*HOW TO COMPLETE THIS TASK:* Every entry below, from first to last, should be copied exactly.

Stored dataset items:
((

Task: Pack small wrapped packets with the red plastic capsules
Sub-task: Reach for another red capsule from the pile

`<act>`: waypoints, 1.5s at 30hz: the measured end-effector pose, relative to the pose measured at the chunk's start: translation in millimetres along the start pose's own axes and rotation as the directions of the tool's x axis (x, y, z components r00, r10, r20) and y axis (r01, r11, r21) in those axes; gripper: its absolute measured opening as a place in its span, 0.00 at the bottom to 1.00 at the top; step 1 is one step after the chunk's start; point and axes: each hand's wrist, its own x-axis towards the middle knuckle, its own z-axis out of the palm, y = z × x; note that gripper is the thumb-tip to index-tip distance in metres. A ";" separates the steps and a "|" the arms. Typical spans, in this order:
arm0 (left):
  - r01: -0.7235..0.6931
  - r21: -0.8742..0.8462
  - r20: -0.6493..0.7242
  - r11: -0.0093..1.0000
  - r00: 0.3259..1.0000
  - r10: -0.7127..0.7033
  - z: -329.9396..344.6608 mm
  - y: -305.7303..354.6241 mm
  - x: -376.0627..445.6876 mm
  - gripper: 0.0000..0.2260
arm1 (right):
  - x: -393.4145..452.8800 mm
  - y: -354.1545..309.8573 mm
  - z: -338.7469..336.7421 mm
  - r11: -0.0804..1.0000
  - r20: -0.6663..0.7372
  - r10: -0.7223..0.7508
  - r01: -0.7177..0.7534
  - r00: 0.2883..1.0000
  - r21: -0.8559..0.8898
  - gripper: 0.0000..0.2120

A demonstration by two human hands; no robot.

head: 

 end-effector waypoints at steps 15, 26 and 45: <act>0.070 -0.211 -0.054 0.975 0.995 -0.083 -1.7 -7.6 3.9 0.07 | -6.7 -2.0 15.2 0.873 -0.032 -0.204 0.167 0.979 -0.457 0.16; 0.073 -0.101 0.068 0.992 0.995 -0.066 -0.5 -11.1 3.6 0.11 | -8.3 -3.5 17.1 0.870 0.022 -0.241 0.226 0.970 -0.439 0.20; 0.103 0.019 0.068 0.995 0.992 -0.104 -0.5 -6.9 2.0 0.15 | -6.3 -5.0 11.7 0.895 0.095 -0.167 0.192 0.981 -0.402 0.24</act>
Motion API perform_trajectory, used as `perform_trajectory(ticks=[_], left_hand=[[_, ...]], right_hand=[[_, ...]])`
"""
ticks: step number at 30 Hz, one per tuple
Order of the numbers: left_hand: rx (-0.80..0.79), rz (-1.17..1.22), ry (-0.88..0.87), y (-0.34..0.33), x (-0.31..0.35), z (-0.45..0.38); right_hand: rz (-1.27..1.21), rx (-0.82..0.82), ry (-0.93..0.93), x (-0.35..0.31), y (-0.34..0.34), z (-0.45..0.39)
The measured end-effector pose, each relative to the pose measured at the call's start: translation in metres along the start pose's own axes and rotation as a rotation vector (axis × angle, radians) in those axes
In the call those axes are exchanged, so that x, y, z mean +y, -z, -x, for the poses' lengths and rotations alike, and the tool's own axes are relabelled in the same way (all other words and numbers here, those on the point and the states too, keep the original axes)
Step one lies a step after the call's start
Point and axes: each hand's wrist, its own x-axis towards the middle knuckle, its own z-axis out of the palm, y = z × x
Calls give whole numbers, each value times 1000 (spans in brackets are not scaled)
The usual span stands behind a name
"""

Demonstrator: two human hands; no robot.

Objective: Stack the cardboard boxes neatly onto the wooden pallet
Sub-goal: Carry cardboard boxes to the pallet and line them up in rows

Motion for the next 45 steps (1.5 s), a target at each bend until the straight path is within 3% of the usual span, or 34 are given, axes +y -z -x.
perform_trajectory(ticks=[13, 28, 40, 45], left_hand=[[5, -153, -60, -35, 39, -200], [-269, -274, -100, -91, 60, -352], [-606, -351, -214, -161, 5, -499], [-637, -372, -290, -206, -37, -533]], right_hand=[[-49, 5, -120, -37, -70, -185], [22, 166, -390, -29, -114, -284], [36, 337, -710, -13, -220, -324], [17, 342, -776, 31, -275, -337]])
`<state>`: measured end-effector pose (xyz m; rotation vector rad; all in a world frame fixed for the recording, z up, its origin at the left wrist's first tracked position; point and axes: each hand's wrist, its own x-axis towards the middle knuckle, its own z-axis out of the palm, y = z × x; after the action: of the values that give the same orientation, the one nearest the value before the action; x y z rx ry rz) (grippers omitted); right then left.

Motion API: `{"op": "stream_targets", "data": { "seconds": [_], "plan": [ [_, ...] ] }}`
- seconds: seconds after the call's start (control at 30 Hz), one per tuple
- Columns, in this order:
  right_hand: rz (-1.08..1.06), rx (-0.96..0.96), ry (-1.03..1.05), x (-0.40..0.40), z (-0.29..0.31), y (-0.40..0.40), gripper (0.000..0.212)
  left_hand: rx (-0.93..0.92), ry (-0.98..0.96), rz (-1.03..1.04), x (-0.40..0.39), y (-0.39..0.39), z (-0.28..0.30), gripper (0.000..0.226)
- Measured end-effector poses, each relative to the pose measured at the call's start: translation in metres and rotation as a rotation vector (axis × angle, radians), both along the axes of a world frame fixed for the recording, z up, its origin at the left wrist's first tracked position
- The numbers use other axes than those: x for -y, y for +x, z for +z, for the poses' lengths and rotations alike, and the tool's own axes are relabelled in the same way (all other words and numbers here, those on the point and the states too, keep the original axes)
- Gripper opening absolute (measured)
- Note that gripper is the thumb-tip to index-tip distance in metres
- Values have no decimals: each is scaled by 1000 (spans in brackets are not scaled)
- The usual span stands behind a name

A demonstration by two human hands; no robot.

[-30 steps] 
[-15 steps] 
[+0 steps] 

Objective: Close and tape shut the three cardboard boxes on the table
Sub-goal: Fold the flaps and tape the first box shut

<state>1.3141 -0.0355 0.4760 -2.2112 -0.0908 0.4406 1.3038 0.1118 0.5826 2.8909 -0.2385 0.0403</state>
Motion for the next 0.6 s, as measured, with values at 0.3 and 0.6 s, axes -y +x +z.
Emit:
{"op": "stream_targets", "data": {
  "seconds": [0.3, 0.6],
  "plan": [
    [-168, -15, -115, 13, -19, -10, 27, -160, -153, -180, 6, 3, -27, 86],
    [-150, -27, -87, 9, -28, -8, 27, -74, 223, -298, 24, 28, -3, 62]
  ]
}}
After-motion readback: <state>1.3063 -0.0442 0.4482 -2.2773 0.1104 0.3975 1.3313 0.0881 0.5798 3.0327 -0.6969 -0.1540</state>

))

*ANSWER AREA:*
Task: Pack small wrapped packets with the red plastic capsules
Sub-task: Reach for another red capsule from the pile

`<act>`: waypoints, 1.5s at 30hz: the measured end-effector pose, relative to the pose measured at the chunk's start: translation in millimetres along the start pose's own axes and rotation as the directions of the tool's x axis (x, y, z components r00, r10, r20) and y axis (r01, r11, r21) in those axes; gripper: its absolute measured opening as a place in its span, 0.00 at the bottom to 1.00 at the top; step 1 is one step after the chunk's start; point and axes: each hand's wrist, its own x-axis towards the middle knuckle, its own z-axis out of the palm, y = z × x; note that gripper is the thumb-tip to index-tip distance in metres. A ";" separates the steps and a "|" the arms. Typical spans, in this order:
arm0 (left):
  - r01: -0.7235..0.6931
  - r21: -0.8742..0.8462
  - r20: -0.6493..0.7242
  - r11: -0.0093..1.0000
  - r00: 0.3259..1.0000
  - r10: -0.7127..0.7033
  - z: -329.9396..344.6608 mm
  - y: -305.7303..354.6241 mm
  - x: -376.0627..445.6876 mm
  - gripper: 0.0000..0.2260
arm1 (right):
  - x: -393.4145..452.8800 mm
  - y: -354.1545..309.8573 mm
  - z: -338.7469..336.7421 mm
  - r11: -0.0804..1.0000
  - r20: -0.6663..0.7372
  - r10: -0.7223..0.7508
  - r01: -0.7177..0.7534
  - r00: 0.2883..1.0000
  - r21: -0.8559..0.8898
  - gripper: 0.0000..0.2120

A demonstration by two human hands; no robot.

head: 

 end-effector waypoints at steps 15, 26 and 45: <act>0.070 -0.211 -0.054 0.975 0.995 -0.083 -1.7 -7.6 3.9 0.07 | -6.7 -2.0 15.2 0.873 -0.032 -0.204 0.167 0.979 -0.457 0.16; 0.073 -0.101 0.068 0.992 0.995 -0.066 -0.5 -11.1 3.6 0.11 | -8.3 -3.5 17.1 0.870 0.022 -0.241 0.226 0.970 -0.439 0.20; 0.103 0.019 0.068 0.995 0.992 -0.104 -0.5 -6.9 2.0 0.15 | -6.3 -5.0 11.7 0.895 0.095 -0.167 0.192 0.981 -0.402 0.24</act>
Motion API perform_trajectory, used as `perform_trajectory(ticks=[_], left_hand=[[_, ...]], right_hand=[[_, ...]])`
"""
ticks: step number at 30 Hz, one per tuple
Order of the numbers: left_hand: rx (-0.80..0.79), rz (-1.17..1.22), ry (-0.88..0.87), y (-0.34..0.33), x (-0.31..0.35), z (-0.45..0.38); right_hand: rz (-1.27..1.21), rx (-0.82..0.82), ry (-0.93..0.93), x (-0.35..0.31), y (-0.34..0.34), z (-0.45..0.39)
The measured end-effector pose, each relative to the pose measured at the call's start: translation in metres along the start pose's own axes and rotation as a rotation vector (axis × angle, radians) in those axes
In the call those axes are exchanged, so that x, y, z mean +y, -z, -x, for the poses' lengths and rotations alike, and the tool's own axes are relabelled in the same way (all other words and numbers here, those on the point and the states too, keep the original axes)
Step one lies a step after the call's start
Point and axes: each hand's wrist, its own x-axis towards the middle knuckle, its own z-axis out of the palm, y = z × x
Calls give whole numbers, each value times 1000 (spans in brackets are not scaled)
The usual span stands behind a name
"""

Demonstrator: two human hands; no robot.

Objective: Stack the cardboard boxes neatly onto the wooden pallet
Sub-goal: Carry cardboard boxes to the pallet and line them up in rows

Motion for the next 45 steps (1.5 s), a target at each bend until the straight path is within 3% of the usual span, or 34 are given, axes +y -z -x.
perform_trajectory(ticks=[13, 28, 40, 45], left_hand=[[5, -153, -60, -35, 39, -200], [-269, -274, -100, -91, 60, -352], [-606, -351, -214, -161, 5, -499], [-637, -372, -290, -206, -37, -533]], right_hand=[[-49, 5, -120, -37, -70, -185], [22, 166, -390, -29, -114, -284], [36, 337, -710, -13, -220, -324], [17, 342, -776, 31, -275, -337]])
`<state>`: measured end-effector pose (xyz m; rotation vector rad; all in a world frame fixed for the recording, z up, its origin at the left wrist's first tracked position; point and axes: each hand's wrist, its own x-axis towards the middle knuckle, its own z-axis out of the palm, y = z × x; after the action: of the values that give the same orientation, the one nearest the value before the action; x y z rx ry rz) (grippers omitted); right then left.

Motion API: `{"op": "stream_targets", "data": { "seconds": [_], "plan": [ [_, ...] ] }}`
- seconds: seconds after the call's start (control at 30 Hz), one per tuple
- Columns, in this order:
  right_hand: rz (-1.08..1.06), rx (-0.96..0.96), ry (-1.03..1.05), x (-0.40..0.40), z (-0.29..0.31), y (-0.40..0.40), gripper (0.000..0.212)
  left_hand: rx (-0.93..0.92), ry (-0.98..0.96), rz (-1.03..1.04), x (-0.40..0.39), y (-0.39..0.39), z (-0.28..0.30), gripper (0.000..0.226)
- Measured end-effector poses, each relative to the pose measured at the call's start: translation in metres and rotation as a rotation vector (axis × angle, radians), both along the axes of a world frame fixed for the recording, z up, its origin at the left wrist's first tracked position
- The numbers use other axes than those: x for -y, y for +x, z for +z, for the poses' lengths and rotations alike, and the tool's own axes are relabelled in the same way (all other words and numbers here, those on the point and the states too, keep the original axes)
- Gripper opening absolute (measured)
- Note that gripper is the thumb-tip to index-tip distance in metres
- Values have no decimals: each is scaled by 1000 (spans in brackets are not scaled)
- The usual span stands behind a name

A demonstration by two human hands; no robot.

[-30 steps] 
[-15 steps] 
[+0 steps] 

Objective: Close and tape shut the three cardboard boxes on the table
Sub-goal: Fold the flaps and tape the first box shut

<state>1.3141 -0.0355 0.4760 -2.2112 -0.0908 0.4406 1.3038 0.1118 0.5826 2.8909 -0.2385 0.0403</state>
Motion for the next 0.6 s, as measured, with values at 0.3 and 0.6 s, axes -y +x +z.
Emit:
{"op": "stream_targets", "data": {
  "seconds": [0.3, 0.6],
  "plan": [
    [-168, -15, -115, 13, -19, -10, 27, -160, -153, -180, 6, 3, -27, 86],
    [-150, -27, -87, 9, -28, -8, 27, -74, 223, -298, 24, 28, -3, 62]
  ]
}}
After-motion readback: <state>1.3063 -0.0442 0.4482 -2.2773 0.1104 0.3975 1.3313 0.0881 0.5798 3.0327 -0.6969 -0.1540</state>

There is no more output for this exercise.